§ What you will do
One range is to be output from the listing below, exactly as written: the line with "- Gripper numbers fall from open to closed" to the line with "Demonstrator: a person", both kept.

***

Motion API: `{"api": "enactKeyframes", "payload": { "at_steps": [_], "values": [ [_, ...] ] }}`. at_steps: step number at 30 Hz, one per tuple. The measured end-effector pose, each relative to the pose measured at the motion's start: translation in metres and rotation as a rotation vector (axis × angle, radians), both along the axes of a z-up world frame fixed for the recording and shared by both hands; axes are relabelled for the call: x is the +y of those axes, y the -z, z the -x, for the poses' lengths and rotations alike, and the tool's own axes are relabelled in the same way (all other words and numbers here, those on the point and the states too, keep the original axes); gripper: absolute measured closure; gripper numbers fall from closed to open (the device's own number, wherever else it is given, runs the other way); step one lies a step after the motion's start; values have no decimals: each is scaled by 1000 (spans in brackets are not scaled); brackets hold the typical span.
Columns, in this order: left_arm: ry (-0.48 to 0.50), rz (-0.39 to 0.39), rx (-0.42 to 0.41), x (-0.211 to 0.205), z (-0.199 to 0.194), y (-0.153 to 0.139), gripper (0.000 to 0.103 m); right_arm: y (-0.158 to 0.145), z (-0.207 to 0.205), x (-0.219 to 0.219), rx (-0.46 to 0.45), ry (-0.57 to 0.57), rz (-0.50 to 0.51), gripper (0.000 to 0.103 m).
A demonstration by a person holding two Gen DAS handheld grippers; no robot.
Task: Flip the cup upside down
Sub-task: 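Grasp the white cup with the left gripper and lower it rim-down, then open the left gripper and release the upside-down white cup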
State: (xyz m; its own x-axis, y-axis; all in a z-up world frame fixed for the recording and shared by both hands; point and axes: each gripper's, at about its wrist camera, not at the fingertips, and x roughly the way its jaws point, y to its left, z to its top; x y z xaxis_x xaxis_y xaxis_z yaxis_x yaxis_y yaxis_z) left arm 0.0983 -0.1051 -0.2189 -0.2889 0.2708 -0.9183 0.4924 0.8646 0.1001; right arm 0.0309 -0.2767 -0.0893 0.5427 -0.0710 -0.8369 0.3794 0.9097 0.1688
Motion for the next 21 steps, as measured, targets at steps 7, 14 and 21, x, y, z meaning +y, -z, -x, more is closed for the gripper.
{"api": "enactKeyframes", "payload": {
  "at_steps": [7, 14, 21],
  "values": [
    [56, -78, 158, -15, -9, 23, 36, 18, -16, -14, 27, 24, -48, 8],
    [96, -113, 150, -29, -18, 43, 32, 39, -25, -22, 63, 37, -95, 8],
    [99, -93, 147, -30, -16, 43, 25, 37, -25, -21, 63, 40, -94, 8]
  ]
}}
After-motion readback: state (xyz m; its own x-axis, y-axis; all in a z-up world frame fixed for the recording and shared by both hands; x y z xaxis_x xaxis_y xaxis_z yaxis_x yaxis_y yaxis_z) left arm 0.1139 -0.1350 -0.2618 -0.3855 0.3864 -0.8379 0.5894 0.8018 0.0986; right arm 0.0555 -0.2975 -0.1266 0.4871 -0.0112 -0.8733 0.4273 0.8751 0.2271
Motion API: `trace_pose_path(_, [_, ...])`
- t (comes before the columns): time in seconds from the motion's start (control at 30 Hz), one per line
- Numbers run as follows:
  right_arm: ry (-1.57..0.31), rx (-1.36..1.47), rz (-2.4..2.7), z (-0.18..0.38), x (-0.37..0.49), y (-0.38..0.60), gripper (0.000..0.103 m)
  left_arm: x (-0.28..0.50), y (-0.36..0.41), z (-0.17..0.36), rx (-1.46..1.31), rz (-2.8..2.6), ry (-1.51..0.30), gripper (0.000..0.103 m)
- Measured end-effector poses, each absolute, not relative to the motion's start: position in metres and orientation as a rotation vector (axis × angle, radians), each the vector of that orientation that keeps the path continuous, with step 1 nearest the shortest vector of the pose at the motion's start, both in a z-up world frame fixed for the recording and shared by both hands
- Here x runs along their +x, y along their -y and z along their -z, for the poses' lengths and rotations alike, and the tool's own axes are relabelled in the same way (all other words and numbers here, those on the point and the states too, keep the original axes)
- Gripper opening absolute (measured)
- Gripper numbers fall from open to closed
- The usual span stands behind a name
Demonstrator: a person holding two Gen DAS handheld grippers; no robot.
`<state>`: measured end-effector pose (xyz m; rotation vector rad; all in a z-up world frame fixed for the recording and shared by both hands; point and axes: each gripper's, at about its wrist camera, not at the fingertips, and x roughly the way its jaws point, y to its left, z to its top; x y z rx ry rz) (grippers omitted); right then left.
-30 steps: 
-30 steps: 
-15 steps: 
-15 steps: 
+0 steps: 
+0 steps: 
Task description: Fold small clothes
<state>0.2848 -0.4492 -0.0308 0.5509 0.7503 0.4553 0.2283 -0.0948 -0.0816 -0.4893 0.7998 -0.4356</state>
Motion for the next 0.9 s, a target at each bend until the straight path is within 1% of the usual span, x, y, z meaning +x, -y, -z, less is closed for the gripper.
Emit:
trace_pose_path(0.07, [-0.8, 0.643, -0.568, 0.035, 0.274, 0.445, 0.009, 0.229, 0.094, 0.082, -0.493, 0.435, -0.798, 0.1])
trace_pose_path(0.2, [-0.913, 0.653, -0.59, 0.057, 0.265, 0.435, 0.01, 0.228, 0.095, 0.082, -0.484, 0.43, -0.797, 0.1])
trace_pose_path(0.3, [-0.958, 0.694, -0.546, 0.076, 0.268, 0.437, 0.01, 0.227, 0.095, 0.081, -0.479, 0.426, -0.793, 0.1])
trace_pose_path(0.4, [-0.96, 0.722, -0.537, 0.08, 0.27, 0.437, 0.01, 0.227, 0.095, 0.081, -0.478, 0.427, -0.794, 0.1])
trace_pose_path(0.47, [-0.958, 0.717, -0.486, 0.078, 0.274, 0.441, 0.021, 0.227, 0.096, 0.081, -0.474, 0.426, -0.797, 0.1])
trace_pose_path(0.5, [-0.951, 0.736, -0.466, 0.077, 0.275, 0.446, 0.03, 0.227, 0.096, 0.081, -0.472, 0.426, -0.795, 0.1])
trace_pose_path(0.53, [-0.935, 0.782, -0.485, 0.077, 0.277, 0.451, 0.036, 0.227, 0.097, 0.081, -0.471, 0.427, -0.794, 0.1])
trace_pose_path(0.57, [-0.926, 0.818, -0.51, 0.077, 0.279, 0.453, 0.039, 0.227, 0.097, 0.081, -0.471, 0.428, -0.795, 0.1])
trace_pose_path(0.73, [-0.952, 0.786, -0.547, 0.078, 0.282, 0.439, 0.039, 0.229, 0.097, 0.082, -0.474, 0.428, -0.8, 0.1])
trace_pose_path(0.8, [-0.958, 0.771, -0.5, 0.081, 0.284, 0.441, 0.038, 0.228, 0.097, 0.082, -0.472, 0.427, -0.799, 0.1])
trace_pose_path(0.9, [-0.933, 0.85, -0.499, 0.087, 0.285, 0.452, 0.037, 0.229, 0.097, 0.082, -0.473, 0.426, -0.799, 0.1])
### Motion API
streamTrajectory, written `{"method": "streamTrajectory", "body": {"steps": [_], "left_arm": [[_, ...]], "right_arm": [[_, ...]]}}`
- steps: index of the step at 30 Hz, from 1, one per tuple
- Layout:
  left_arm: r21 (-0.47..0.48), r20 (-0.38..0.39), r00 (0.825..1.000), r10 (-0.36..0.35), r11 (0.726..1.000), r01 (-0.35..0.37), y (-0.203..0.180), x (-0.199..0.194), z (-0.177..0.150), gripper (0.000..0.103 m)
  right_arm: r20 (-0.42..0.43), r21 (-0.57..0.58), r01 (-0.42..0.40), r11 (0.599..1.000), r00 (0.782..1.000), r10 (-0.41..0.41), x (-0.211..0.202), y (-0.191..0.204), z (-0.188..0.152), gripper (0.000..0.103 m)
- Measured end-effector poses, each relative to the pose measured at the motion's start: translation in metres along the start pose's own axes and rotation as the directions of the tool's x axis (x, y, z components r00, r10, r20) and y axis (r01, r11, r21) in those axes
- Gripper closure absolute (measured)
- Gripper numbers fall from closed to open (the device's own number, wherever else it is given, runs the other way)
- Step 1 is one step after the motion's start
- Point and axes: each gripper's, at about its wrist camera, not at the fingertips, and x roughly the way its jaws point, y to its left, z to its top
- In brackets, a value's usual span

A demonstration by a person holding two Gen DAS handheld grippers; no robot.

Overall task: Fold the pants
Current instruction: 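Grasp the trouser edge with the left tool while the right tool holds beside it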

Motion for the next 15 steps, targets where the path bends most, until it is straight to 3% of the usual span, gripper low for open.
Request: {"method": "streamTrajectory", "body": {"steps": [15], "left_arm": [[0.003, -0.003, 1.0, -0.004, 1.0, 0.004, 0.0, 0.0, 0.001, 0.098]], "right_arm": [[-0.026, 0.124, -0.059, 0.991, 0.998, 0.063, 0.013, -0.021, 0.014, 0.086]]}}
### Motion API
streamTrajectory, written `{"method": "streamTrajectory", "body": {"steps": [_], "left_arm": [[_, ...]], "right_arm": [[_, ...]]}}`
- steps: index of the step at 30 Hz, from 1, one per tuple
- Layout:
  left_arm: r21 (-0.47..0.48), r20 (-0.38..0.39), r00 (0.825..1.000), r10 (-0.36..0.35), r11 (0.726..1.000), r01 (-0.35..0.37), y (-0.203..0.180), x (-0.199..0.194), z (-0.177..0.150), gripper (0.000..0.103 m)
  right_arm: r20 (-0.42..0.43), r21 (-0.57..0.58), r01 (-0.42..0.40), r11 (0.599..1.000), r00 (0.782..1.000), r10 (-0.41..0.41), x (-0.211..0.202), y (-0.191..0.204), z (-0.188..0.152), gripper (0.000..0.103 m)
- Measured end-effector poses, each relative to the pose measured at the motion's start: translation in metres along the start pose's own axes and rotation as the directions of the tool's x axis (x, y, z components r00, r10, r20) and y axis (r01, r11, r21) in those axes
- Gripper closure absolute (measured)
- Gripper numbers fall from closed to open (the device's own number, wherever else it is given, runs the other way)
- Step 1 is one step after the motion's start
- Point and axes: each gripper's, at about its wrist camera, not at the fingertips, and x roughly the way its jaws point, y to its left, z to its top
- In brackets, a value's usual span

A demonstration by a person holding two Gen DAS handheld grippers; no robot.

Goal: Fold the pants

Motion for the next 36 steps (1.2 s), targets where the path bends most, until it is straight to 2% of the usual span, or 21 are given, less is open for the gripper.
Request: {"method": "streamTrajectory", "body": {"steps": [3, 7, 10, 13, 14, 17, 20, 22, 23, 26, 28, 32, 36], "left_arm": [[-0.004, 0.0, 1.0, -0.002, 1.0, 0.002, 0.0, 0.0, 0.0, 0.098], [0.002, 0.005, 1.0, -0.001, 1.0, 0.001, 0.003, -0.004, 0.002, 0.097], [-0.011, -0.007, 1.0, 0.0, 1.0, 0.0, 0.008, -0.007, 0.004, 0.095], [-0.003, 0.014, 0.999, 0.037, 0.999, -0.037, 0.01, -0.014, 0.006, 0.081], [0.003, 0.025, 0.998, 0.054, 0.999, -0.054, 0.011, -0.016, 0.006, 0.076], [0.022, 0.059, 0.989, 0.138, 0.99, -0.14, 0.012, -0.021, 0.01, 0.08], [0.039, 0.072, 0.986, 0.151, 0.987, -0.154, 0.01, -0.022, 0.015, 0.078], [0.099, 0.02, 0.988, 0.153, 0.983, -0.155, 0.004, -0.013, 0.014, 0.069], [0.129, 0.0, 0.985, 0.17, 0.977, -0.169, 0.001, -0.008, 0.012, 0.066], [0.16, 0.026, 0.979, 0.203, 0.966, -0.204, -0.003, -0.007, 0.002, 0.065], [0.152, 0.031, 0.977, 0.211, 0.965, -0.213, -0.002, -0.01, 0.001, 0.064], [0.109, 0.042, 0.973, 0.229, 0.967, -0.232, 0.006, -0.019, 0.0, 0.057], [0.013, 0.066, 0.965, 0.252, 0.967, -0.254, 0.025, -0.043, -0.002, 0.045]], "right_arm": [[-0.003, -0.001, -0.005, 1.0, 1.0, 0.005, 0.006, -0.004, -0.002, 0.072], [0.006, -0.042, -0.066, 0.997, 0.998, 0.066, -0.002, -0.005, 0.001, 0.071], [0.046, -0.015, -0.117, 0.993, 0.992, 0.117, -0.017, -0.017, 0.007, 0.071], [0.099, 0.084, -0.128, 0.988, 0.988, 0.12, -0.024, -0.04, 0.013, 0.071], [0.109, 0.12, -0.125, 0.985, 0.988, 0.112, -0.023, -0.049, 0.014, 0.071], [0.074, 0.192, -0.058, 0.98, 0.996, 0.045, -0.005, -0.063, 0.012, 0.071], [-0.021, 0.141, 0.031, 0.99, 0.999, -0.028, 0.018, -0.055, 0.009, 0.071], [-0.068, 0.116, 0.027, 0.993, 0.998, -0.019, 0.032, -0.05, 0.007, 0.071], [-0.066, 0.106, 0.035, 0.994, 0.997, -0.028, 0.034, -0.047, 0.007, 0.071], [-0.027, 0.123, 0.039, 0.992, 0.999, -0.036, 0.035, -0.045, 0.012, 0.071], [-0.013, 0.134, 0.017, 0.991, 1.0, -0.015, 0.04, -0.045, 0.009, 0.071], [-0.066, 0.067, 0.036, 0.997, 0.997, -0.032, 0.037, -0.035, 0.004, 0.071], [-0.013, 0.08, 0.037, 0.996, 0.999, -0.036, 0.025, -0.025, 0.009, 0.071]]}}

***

§ Answer for the task
- Gripper numbers fall from open to closed
- The usual span stands behind a name
Demonstrator: a person holding two Gen DAS handheld grippers; no robot.

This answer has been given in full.